_Your objective_. Include only the line with "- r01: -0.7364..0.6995" and the lines after it, each reproduced exactly as it stands in the entries below.

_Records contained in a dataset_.
----
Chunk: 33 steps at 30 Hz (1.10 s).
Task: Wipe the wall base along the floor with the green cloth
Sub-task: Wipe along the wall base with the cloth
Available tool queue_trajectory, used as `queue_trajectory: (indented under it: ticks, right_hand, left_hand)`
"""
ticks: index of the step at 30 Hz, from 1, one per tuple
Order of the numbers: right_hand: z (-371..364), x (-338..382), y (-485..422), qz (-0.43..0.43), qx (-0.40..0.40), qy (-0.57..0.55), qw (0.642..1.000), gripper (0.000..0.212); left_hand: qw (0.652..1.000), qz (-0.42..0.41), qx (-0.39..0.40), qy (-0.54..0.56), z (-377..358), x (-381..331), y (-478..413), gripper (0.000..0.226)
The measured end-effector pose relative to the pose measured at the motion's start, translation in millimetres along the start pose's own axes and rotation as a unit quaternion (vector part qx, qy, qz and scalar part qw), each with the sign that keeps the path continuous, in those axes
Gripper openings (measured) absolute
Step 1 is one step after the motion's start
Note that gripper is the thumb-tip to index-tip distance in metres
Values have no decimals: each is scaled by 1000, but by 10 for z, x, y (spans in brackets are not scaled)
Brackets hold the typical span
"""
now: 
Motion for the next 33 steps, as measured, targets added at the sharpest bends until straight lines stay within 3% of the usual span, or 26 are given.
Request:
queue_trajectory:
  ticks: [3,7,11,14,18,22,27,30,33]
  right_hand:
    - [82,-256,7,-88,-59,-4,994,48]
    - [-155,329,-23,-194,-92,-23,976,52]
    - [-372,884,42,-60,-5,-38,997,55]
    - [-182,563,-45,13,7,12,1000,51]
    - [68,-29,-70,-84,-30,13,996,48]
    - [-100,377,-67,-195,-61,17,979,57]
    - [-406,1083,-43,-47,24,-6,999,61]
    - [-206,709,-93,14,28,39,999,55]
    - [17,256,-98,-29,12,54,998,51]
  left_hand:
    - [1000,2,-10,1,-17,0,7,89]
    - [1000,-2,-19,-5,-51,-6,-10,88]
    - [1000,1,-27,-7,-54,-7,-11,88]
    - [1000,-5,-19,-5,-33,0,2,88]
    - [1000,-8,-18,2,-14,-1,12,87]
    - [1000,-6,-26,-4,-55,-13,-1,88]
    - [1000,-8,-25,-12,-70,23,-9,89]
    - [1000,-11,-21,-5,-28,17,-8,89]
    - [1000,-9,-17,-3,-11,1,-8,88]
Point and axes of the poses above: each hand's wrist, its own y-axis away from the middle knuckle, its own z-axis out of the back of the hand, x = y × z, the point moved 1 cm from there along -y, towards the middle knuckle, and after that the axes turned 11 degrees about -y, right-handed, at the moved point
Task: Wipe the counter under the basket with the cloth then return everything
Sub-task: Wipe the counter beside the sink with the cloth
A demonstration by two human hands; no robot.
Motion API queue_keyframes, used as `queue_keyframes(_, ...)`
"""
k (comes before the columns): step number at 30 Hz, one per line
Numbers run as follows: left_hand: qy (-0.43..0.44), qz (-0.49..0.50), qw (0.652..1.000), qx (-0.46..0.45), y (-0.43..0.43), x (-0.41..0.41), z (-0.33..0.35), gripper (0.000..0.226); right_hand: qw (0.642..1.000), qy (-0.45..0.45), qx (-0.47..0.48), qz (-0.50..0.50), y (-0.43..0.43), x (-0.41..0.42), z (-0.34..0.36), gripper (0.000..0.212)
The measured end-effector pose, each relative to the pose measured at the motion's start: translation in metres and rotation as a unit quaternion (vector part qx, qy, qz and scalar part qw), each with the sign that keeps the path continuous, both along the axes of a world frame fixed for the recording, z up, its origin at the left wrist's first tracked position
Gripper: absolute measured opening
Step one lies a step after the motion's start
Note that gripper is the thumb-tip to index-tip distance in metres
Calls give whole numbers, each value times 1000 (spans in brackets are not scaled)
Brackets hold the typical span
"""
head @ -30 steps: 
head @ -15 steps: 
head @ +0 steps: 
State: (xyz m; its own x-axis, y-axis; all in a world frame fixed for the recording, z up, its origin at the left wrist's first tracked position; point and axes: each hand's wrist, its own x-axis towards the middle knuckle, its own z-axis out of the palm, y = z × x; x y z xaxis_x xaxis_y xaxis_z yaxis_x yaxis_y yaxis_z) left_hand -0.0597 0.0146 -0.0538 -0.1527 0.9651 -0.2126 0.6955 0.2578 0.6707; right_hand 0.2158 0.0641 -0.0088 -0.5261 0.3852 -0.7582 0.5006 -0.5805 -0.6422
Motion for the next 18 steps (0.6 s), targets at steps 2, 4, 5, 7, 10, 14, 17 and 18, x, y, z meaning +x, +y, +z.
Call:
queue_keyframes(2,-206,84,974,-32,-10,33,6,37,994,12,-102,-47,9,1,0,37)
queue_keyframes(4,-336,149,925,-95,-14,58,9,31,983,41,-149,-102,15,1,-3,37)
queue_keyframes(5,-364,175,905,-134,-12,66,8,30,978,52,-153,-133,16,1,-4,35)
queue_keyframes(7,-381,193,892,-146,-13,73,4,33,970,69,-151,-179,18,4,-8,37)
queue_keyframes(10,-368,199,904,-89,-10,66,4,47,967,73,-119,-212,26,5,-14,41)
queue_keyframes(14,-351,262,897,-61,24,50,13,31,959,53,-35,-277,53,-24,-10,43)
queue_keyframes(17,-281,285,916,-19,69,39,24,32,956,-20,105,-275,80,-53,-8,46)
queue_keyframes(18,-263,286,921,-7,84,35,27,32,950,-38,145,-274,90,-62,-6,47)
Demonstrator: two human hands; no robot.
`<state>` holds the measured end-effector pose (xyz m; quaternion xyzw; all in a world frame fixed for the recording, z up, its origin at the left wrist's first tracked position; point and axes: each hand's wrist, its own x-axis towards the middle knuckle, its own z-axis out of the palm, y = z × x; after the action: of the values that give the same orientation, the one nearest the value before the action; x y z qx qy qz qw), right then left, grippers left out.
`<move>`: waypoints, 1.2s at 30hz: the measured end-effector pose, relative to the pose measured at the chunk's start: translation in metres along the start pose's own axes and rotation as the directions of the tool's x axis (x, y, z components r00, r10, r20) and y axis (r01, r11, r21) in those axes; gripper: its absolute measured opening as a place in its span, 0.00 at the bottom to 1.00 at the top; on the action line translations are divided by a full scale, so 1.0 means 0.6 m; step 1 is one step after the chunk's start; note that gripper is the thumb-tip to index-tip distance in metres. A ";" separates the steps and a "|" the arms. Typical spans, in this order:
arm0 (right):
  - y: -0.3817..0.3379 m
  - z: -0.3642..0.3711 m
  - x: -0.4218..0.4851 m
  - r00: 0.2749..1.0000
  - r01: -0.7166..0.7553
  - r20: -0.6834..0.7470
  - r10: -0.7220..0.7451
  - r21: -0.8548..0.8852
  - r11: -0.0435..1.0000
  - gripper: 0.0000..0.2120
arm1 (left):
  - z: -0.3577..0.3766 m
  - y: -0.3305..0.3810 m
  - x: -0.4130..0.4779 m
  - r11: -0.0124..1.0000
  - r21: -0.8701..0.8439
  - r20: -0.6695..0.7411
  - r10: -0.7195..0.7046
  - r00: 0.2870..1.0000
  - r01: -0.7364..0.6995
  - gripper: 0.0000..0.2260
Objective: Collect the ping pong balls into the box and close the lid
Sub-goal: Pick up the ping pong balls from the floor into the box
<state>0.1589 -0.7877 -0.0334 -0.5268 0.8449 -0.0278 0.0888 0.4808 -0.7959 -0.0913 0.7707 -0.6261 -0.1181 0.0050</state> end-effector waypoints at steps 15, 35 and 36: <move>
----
_Response_.
  - r01: -0.7364..0.6995
  - gripper: 0.0000..0.2260
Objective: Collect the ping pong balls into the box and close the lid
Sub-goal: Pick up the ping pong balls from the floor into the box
<state>0.1589 -0.7877 -0.0334 -0.5268 0.8449 -0.0278 0.0888 0.4808 -0.7959 -0.0913 0.7707 -0.6261 -0.1181 0.0050</state> end-effector waypoints at steps 15, 35 and 36: <move>

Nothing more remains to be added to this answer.